Instructions for the task -
Pick out the lines below that include the string "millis".

Segment Start: Data extract

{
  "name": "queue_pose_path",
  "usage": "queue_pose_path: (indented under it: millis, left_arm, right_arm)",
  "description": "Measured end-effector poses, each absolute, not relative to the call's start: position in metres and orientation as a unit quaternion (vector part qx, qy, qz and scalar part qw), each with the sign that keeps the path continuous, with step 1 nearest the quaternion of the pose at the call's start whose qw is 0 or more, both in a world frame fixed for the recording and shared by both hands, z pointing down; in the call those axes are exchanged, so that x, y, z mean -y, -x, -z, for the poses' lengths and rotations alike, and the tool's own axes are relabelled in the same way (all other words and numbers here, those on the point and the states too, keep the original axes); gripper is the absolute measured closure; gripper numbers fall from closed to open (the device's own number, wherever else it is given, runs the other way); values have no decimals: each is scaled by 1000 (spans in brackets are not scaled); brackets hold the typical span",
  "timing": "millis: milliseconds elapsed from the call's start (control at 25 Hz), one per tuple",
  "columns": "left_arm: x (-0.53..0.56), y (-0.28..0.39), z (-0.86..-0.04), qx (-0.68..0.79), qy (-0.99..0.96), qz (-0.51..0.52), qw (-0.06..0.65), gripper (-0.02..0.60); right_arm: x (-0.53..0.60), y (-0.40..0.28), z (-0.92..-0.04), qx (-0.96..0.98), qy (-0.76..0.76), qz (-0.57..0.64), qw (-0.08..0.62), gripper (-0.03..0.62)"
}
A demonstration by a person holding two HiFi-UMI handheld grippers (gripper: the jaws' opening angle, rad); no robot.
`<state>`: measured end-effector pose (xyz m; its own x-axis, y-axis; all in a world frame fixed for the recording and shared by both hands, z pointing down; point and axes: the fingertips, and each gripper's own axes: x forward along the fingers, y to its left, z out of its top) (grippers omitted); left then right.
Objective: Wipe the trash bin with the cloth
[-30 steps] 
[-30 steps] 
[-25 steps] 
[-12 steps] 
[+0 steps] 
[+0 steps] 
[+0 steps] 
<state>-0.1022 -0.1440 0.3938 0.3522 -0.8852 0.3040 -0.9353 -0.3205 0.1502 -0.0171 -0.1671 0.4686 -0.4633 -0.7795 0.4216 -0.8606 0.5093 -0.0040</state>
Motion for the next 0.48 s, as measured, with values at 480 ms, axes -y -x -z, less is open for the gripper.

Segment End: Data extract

Result below -
  "usage": "queue_pose_path: (indented under it: millis, left_arm, right_arm)",
  "timing": "millis: milliseconds elapsed from the call's start (control at 25 Hz), one per tuple",

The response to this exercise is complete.